I discovered the secret to being cool the day I turned 16.
It was waiting for me in the garage, quietly sitting there with four wheels ready to roll, an engine born to guzzle gas, and a musical horn - a stroke of genius added by my father that allowed me to announce my coolness to people for miles around.
It was my first car. It didn't matter that the boxy blue 1986 Chevy Blazer was old and slow and had a dangerous proclivity to leak brake fluid; it was perfect in the way that all first cars are.
Nothing on display tomorrow in Detroit when the North American International Auto Show opens to the public will be able to compare, even if desperate automakers manage to unveil an electric muscle car with GPS and an in-dash Sno-Cone maker. There's a special quality to anyone's first car that has nothing to do with the latest bells and whistles.
Jeff Snook knows that better than most. The Bowling Green man came of age in the '60s when other high school kids were driving Ford Mustangs and Pontiac GTOs, classic hot rods that collectors still fantasize about today. Jeff's car was a different kind of classic: a 1929 Model A Ford.

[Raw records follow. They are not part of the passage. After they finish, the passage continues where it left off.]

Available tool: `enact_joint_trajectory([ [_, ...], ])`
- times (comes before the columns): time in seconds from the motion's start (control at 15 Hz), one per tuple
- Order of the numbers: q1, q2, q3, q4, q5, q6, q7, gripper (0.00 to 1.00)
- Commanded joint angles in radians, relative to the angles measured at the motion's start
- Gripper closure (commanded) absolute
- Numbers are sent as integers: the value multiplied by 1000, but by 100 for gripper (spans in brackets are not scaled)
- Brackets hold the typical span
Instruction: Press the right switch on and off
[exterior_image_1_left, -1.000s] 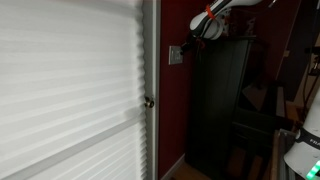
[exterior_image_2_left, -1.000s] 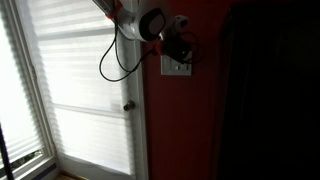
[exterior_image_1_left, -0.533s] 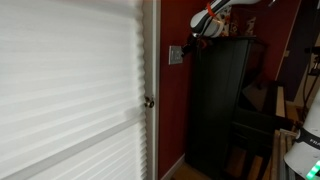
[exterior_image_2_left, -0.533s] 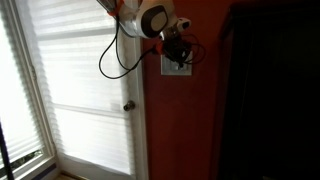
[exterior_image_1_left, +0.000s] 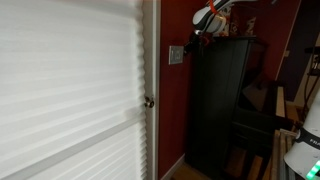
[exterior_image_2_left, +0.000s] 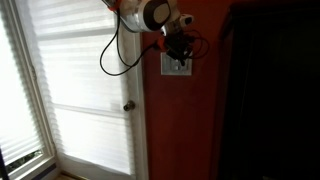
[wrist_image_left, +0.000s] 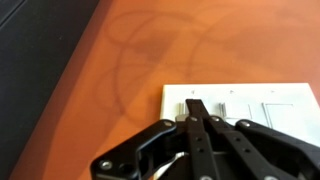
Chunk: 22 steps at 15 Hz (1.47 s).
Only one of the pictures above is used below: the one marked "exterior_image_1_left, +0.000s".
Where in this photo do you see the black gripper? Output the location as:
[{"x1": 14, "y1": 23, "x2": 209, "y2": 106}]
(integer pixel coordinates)
[{"x1": 184, "y1": 30, "x2": 203, "y2": 55}]

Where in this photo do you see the white door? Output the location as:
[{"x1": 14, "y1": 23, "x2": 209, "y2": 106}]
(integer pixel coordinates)
[{"x1": 0, "y1": 0, "x2": 162, "y2": 180}]

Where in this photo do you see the red patterned decoration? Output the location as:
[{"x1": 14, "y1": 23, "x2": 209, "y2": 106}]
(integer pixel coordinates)
[{"x1": 229, "y1": 6, "x2": 258, "y2": 37}]

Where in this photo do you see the tall black cabinet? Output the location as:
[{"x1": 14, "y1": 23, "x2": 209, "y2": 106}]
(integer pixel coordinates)
[{"x1": 184, "y1": 34, "x2": 268, "y2": 179}]

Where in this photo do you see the metal door knob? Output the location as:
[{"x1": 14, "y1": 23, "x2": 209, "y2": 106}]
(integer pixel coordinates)
[{"x1": 143, "y1": 95, "x2": 156, "y2": 109}]

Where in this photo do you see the dark wooden bench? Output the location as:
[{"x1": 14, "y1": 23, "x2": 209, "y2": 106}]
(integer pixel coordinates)
[{"x1": 231, "y1": 79, "x2": 294, "y2": 176}]

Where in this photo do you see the light wooden plank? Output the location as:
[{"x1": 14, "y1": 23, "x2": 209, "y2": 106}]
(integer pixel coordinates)
[{"x1": 275, "y1": 85, "x2": 287, "y2": 118}]

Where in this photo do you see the black metal stand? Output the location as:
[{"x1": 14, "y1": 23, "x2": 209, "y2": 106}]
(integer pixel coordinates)
[{"x1": 300, "y1": 45, "x2": 320, "y2": 122}]

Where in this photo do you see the white pleated door shade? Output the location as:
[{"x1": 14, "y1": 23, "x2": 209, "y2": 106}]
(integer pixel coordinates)
[{"x1": 0, "y1": 0, "x2": 148, "y2": 180}]

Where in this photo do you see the white triple switch plate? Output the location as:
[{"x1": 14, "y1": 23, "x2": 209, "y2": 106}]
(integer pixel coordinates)
[{"x1": 168, "y1": 44, "x2": 185, "y2": 66}]

It was the same type of car that Jeff's dad, Bill, had as his first vehicle, although at $350 it cost considerably more than the other's $20 price tag. Today, it might be the equivalent of getting your teen an American Motors Gremlin from the '70s (comedian Jon Stewart's first car, by the way).
In this case, father and son spent a year fixing it up and the result was a fully operational brown two-tone, four-door sedan capable of taking Jeff cruising around town - as long as he was happy doing it at 45 mph, the car's top speed.

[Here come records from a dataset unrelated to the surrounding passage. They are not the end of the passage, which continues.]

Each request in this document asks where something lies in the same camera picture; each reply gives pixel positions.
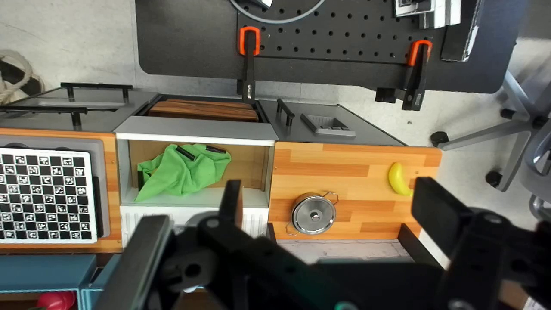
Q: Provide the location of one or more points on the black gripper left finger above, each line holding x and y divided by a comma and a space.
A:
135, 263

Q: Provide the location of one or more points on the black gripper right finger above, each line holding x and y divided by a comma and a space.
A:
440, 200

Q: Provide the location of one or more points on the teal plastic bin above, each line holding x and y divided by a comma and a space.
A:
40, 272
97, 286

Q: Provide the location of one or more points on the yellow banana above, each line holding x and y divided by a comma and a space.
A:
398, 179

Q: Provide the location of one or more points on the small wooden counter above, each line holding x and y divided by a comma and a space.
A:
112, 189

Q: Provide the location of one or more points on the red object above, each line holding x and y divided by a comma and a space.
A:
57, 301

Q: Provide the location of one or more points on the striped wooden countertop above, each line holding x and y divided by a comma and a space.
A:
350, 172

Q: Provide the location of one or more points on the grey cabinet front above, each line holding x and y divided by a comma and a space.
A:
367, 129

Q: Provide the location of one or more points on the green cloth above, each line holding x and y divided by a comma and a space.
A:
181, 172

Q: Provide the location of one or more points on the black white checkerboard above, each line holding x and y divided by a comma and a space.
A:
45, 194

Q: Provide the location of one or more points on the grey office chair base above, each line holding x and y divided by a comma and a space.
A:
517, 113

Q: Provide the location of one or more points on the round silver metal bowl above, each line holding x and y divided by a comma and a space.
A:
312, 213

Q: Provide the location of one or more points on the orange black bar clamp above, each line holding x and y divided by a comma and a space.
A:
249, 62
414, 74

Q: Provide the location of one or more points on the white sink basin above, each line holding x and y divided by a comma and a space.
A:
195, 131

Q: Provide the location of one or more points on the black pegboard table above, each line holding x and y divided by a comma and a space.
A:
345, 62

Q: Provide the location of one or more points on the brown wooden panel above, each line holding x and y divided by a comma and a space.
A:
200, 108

And Jeff was happy. He drove it to school, to work, even in the homecoming parade.
"When I was 16, I had a unique car to drive," he said. "[My friends] thought it was a cool car. Everybody did."

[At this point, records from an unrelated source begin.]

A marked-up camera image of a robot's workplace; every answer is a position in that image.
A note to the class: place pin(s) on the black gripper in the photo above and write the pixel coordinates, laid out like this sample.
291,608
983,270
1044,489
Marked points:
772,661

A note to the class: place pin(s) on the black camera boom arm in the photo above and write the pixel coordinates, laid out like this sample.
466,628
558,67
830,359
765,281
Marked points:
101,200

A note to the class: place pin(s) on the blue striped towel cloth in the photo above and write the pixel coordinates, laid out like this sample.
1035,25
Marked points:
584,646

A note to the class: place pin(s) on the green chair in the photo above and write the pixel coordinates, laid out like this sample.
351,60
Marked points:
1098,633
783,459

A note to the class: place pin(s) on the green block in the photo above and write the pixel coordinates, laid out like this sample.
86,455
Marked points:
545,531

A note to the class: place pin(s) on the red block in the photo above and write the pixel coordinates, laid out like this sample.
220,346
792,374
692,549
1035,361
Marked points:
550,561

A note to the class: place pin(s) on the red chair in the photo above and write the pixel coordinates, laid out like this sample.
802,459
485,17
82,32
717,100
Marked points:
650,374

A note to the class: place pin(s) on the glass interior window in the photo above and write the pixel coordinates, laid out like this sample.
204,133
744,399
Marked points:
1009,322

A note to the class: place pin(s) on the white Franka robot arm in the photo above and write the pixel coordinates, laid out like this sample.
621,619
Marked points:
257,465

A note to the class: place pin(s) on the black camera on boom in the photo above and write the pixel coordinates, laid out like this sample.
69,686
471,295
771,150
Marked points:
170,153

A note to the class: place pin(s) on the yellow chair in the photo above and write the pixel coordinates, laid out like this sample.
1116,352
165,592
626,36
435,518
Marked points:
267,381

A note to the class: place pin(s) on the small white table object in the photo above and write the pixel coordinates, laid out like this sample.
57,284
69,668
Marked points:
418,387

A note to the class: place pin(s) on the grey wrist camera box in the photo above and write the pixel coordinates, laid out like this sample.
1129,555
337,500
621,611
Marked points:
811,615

Now, as a collector who has owned more than 35 vehicles ranging from Jaguars to a Lotus race car, that very first car remains among his favorites. Today there are two Model As on display at Snook's Dream Cars museum in B.G., started by Jeff and his dad.
To explain what made it special, all Jeff had to say was, "There's anticipation. It's your first."
It's really as simple as that. It's the thing about a first car that allows you to overlook its shortcomings and remember it forever. Unlike later cars you may buy for practical reasons, your first comes loaded with more than a moonroof or amped-up stereo system; it's filled with hope.
For me, the hope was for the freedom to live an unfettered life that didn't rely on Mom picking me up - from after-school activities, a friend's house, whatever - in a red mini-van. My Blazer may not have given me a smooth ride, but it did provide tangible evidence of my growing independence.
Those were days of discovery in so many ways, and my rumbling, grumbling SUV was always there like a not-so-silent partner. I can still remember the nights I drove home in the wee hours of the morning, the air racing through the open windows as I pushed the pedal down hard and let the adrenaline flow through me.
I always blasted classical music on these occasions, not because that's what I liked but because it seemed more appropriate. It made these moments seem more epic.
Those times are gone and so is my beloved Blazer. Now I see an American auto industry on the brink of collapse and drivers who are more likely to be stabbed in a fit of road rage than enjoy the thrill of driving.
I look at someone like Jeff Snook and feel a little envy. His first car may be long gone, but thanks to his museum he's reminded of the feeling it gave him every day.